◆ Your goal:
Since pictures are not part of the copy, please output only the lines from the one with "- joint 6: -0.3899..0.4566" through the end of the data below, exactly as written.

◆ Information shown:
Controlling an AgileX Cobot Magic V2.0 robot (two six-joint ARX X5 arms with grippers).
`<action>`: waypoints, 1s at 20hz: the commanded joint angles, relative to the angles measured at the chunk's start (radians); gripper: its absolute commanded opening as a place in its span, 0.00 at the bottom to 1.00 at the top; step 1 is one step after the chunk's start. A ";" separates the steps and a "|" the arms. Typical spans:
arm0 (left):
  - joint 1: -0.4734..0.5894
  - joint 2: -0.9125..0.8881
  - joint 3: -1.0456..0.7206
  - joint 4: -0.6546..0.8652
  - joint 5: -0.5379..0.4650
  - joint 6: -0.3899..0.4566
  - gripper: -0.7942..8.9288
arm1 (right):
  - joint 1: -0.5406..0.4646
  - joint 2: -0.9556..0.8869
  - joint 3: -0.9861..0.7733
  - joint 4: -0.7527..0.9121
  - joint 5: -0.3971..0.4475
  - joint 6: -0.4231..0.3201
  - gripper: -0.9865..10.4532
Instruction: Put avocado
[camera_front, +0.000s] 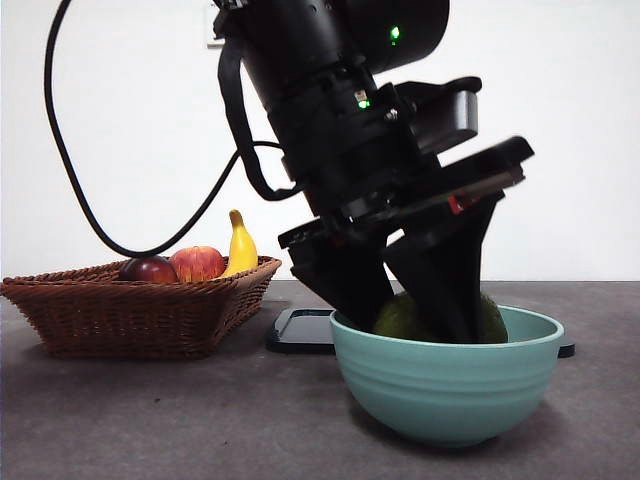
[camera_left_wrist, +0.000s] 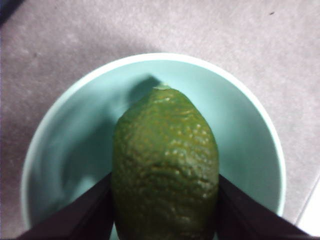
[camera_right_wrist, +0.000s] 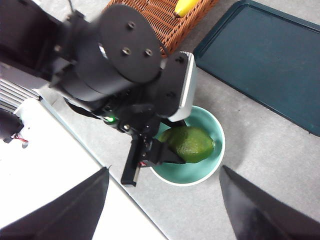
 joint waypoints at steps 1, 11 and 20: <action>-0.014 0.026 0.017 0.019 -0.003 0.008 0.41 | 0.006 0.008 0.018 0.005 0.002 -0.005 0.39; -0.016 -0.010 0.077 -0.045 -0.002 0.000 0.41 | 0.006 0.008 0.018 0.005 0.002 -0.005 0.39; 0.160 -0.295 0.098 -0.094 -0.003 -0.030 0.41 | 0.006 0.008 0.018 0.003 0.047 -0.005 0.39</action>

◆ The completed task:
  - joint 6: -0.3899..0.4566
  - gripper: -0.7942..8.9288
arm1 (right):
  - joint 1: -0.5406..0.4646
  - joint 2: -0.9556..0.8869
  - joint 3: -0.9861..0.7733
  - joint 4: -0.7527..0.9121
  - joint 5: -0.3971..0.4475
  - joint 6: -0.4231..0.3201
  - gripper: -0.9865..10.4532
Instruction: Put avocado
[camera_front, +0.000s] 
[camera_left_wrist, +0.000s] 
[camera_right_wrist, +0.000s] 
 joint waypoints at steps 1, 11 and 20: <action>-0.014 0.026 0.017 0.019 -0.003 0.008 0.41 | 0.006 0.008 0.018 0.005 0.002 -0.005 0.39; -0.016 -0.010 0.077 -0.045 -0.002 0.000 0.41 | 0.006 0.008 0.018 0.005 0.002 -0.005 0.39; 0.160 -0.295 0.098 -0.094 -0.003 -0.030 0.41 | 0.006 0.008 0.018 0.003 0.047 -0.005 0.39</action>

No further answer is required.